**Data segment:**
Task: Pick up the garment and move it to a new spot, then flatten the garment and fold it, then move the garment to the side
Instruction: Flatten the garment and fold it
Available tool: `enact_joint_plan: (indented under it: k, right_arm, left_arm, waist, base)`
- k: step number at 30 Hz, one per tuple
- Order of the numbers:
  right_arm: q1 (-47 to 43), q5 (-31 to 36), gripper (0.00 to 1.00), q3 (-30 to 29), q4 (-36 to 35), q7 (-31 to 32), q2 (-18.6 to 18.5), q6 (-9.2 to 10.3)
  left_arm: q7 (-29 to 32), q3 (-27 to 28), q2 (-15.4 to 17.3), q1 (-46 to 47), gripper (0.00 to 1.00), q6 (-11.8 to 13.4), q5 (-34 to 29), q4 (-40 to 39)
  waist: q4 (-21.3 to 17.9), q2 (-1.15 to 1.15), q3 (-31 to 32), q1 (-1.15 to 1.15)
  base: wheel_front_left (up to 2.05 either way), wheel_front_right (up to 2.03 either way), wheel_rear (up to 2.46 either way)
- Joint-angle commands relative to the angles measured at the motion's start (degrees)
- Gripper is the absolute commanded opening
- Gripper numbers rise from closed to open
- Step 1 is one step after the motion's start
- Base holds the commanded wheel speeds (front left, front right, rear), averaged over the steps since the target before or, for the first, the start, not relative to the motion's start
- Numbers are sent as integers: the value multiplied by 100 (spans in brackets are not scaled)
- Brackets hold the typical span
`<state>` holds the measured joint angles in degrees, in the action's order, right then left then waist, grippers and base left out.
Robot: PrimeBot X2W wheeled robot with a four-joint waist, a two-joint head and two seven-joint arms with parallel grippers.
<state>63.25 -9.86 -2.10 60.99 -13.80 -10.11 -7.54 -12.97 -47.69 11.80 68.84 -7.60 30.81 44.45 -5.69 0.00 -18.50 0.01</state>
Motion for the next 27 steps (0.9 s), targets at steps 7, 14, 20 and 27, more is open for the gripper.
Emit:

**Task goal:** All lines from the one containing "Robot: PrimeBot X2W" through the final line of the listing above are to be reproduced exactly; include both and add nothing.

**Problem solution:**
Robot: PrimeBot X2W wheeled robot with a four-joint waist, a two-joint head and two seven-joint arms with parallel grippers.
<state>63.25 -9.86 -2.10 60.99 -13.80 -10.11 -7.54 -12.97 -47.69 11.80 68.84 -7.60 30.81 44.45 -5.69 0.00 -18.50 0.01</state>
Motion for the next 27 steps (0.9 s), targets at steps 7, 14, 20 and 27, more is open for the gripper.
Emit:

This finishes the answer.